Antarktika’nın buzlu ve fırtınalı dünyasını arka planına alan “Eight Below - Kutup Macerası”nda “dünyanın dibi” olarak bilinen bu kıtada mahsur kalınca hepsi birer kahramana dönüşen sekiz köpeğin ve onları kurtarmak için ölümü göze alan bir adamın öyküsü anlatılır.

FİLMİN ÖYKÜSÜ
Kaşifler ve bilim adamlarından oluşan bir ekibin araştırma görevine çıktığı Antarktika’da çok şiddetli kış koşulları hüküm sürmektedir. Kurtarma rehberi Jerry Shepard’ın (Paul Walker) yönettiği araştırma ekibinde kartograf/haritacı Cooper (Jason Biggs) ve tecrübeli jeolog Davis (Bruce Greenwood) vardır.

Ölümcül bir kazadan sekiz kızak köpeğinin sayesinde yeni kurtulmuşlardır. Oradan bir an önce uzaklaşmak zorunda kaldıkları için sevgili köpeklerini donmuş arazide terk etmek zorunda kalırlar. Giderken geri döneceklerine dair söz vermişlerdir.

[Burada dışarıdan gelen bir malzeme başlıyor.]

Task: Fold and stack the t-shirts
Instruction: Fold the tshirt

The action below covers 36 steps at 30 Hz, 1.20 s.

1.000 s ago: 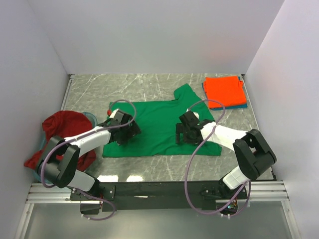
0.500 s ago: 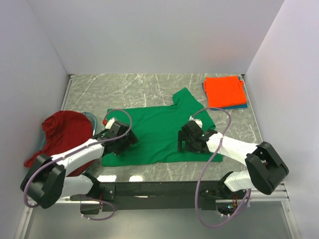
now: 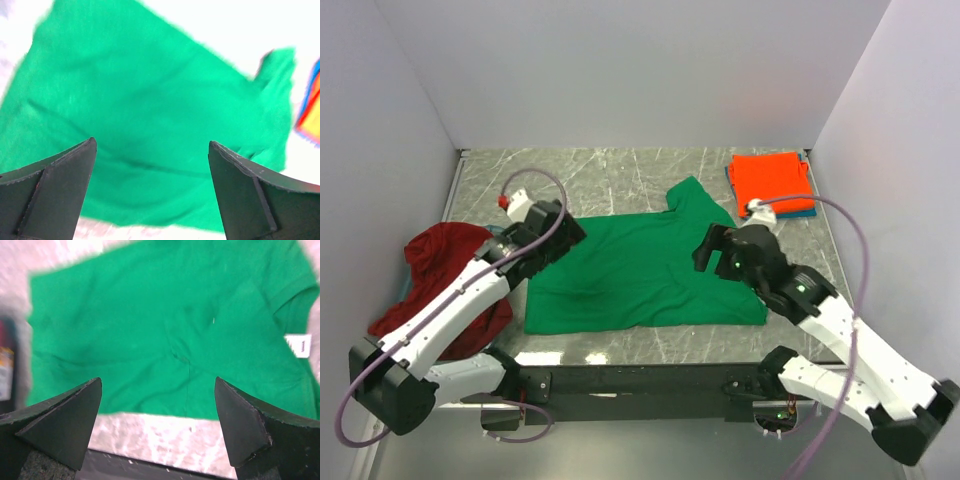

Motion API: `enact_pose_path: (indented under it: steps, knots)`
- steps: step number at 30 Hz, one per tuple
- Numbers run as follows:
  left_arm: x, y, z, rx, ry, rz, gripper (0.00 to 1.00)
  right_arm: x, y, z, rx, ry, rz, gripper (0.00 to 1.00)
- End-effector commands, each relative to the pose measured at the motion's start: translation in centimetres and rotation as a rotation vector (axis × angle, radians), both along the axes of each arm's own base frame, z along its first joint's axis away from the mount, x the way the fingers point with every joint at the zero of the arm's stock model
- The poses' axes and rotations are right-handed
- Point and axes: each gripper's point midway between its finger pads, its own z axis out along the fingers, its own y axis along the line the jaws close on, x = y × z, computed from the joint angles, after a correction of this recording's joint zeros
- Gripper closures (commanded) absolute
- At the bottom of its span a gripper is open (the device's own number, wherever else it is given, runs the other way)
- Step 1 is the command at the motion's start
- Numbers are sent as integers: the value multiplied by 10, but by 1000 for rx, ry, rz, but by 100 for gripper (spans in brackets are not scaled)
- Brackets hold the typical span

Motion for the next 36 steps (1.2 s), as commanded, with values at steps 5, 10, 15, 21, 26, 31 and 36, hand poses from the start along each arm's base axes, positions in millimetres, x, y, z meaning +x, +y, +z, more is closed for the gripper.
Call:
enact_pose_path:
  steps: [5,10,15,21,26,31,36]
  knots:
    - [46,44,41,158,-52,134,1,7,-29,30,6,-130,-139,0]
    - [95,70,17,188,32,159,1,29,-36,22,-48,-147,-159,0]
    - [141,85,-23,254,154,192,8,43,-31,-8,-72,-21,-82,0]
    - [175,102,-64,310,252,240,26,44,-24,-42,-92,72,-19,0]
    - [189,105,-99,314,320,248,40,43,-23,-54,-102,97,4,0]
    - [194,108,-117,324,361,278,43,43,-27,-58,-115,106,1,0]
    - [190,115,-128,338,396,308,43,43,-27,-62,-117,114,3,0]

Antarktika’da yüzyılın en büyük fırtınası yaklaşırken her türlü ulaşım imkanı kesilmiştir. Buzlar arasında mahsur kalan köpekler, yüzyılın en acımasız kışına karşı yaşam mücadelesi vermektedir. Bu arada sevgili köpeklerini geride bırakan Jerry Shepard da, maceraperest ruhlu güzel pilot Katie’nin (Moon Bloodgood) yardımıyla olanaksız gibi görünen bir kurtarma operasyonuna girişmek üzeredir.

Aralarında sarsılmaz dostluk bağları bulunan insanlarla köpekler, Antarktika’nın görkemli ama bir o kadar da acımasız doğasında birbirlerine yeniden kavuşabilmek adına cesaret, dayanıklılık ve inanç gerektiren çok büyük bir yolculuğa çıkacaklardır.

ESİN KAYNAĞI GERÇEK BİR KURTULUŞ ÖYKÜSÜ
Yapımcı David Hoberman, “Nanykoku Monogatari” (Antarctica) adlı Japon filmini bundan birkaç yıl önce izlediğinde heyecandan adeta soluğu kesilmişti. 1983 yapımı filmde güney kutbunda mahsur kalan köpeklerle onları kaderine terk etmemeye kararlı insan dostlarının öyküsü anlatılıyordu.

İradenin yenilmez gücünü anlatan epik öyküsüyle o dönemin en yüksek hasılat getiren Japon filmi unvanını elde eden “Nanykoku Monogatari”, beş yıldan uzun süre gişe hasılat rekorunu elinde tutmaya devam etti. Klasik macera destanları geleneğine uygun tarzda gelişen filmde, heyecan, gerilim ve duygusallık gibi unsurların hepsi son derece güçlü şekilde verilmişti.

Filmde altı çizilen temaları daha geniş izleyici kitlelerinin görmesi gerektiğini düşünen Hoberman, Japon yapımı filme kıyasla daha az rahatsız edici; dostluk ve hayatta kalma kavramları arasındaki kalıcı bağlantıyı ön plana çıkaran aileye yönelik bir film öngördü.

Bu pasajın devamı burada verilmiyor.